Researches show that the pleuromutilin compound has other antibacterial drugs widely applied clinically, can selectively inhibit the synthesis of bacterial proteins through the interaction with 23S rRNA of a 50S ribosomal subunit, and has obvious inhibition effects on a plurality of gram-positive bacteria, partial gram-negative bacteria and mycoplasma. According to the unique antibacterial mechanism, the compounds interact with ribosome 50s subunit to inhibit the synthesis of bacterial protein, and basically do not influence the synthesis of protein in eukaryotic cells, and do not interact with the nuclear sugar body of mammal. It is different from the parent nucleus structure of common clinical antibacterial drugs, so that the cross drug resistance of the antibacterial drug with other structures is not easy to generate. It is worth noting that the C14 side chain in the structural molecule of the pleuromutilin compound can penetrate into the hydrophobic part of the ribosome subunit to influence the antibacterial activity, therefore, the chemical modification of the C14 side chain is always the key position for the modification of the pleuromutilin derivative.
At present, through the modification of the C14 side chain, the veterinary antibacterial drugs including tylosin (Tiamulin), Valnemulin (Valnemulin), the external human skin drug including restulin (Retapamulin) and the internal human drug including Lefamulin (Lefammulin) which is approved to be marketed by the FDA in the United states in 2019 are available on the market successfully.

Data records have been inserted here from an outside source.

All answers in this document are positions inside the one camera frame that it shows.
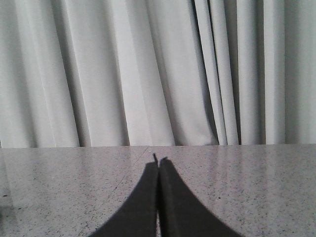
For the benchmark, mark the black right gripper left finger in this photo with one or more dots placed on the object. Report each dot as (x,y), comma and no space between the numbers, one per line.
(137,217)

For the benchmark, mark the white pleated curtain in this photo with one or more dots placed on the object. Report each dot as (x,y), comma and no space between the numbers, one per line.
(88,73)

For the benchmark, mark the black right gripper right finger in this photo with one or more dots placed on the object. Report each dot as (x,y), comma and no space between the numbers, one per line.
(181,214)

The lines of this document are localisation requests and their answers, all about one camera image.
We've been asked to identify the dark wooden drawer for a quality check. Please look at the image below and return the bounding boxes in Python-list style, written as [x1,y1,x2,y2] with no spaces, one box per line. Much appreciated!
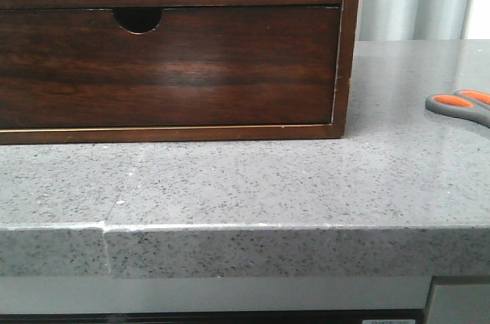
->
[1,6,340,129]

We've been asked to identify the grey orange handled scissors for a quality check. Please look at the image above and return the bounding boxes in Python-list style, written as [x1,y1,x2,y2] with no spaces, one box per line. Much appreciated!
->
[425,90,489,127]

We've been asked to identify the black appliance with label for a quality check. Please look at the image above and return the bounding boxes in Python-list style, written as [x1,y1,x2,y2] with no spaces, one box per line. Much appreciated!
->
[1,309,425,323]

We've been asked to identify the grey cupboard door right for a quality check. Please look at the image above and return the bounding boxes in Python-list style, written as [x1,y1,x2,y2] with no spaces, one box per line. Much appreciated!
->
[425,277,489,323]

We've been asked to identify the grey cupboard under counter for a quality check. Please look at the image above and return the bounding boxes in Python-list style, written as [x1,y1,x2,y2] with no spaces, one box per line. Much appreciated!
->
[1,276,431,314]

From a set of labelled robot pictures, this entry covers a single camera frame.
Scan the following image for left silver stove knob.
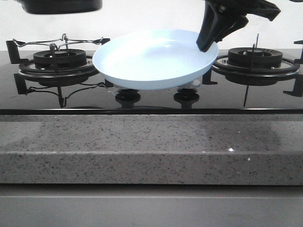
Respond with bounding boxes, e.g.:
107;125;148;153
114;85;127;90

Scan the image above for wire pan support ring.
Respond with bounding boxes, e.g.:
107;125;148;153
13;34;105;52

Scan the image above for black glass gas hob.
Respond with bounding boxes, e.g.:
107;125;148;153
0;51;303;115

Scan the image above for silver stove knob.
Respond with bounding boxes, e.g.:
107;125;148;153
178;79;201;89
114;85;127;90

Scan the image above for burner with pan support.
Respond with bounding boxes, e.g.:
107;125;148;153
6;34;110;94
212;43;303;97

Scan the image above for light blue plate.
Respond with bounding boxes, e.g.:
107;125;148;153
92;29;219;90

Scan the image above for right burner with pan support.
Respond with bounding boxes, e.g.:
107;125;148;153
212;43;303;97

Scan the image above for right silver stove knob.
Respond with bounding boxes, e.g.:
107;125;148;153
178;79;201;89

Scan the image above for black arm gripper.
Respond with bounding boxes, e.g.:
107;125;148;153
196;0;281;52

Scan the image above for left burner with pan support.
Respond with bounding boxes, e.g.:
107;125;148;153
6;34;110;94

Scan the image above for black frying pan mint handle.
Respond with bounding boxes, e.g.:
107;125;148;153
18;0;103;15

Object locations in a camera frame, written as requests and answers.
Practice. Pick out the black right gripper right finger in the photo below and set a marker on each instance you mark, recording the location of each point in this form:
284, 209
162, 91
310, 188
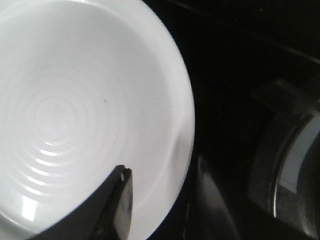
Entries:
124, 204

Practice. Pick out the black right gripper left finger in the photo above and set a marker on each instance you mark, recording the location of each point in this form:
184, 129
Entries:
93, 219

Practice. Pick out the white round plate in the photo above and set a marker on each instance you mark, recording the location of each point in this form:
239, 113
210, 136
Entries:
86, 85

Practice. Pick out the black burner grate opposite side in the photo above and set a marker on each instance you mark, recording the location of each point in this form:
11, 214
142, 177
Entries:
285, 176

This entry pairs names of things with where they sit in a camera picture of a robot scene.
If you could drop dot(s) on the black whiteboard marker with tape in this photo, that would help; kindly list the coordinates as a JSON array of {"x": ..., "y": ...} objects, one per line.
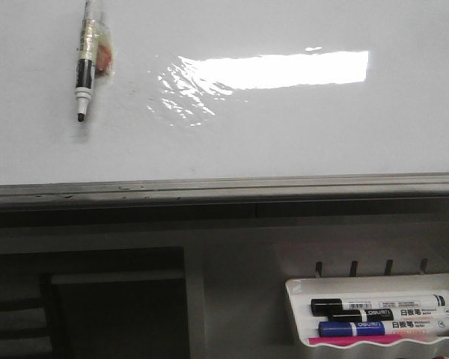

Compared with the case that tens of medicaments are developed successfully based on the same mother nucleus, such as penicillin, cephalosporin and sarcin antibacterial medicaments, pleuromutilins only develop four antibacterial medicaments successfully, and the medicament-resistant bacteria aiming at the pleuromutilin antibacterial medicaments are not rare. The present inventors have previously conducted several patent applications relating to research and development of such derivatives, and in these studies, there have been some technical problems such as insufficient activity enhancement effect (CN 110467603 a and CN 110372615 a) or more steps required (CN 113149929 a). Therefore, there is a need to develop more pleuromutilin derivatives in order to obtain antibacterial agents with higher comprehensive quality.
Disclosure of Invention
In order to overcome the disadvantages and drawbacks of the prior art, it is a primary object of the present invention to provide pleuromutilin derivatives having a 4-aminobenzenethiol side chain, which have good antibacterial activity and are particularly suitable as novel antibacterial agents for the treatment of systemic infections in animals or humans.
Another object of the present invention is to provide a method for preparing the pleuromutilin derivative having a 4-aminobenzenethiol side chain as described above.
It is a further object of the present invention to provide the use of pleuromutilin derivatives having a 4-aminophenethiol side chain as described above.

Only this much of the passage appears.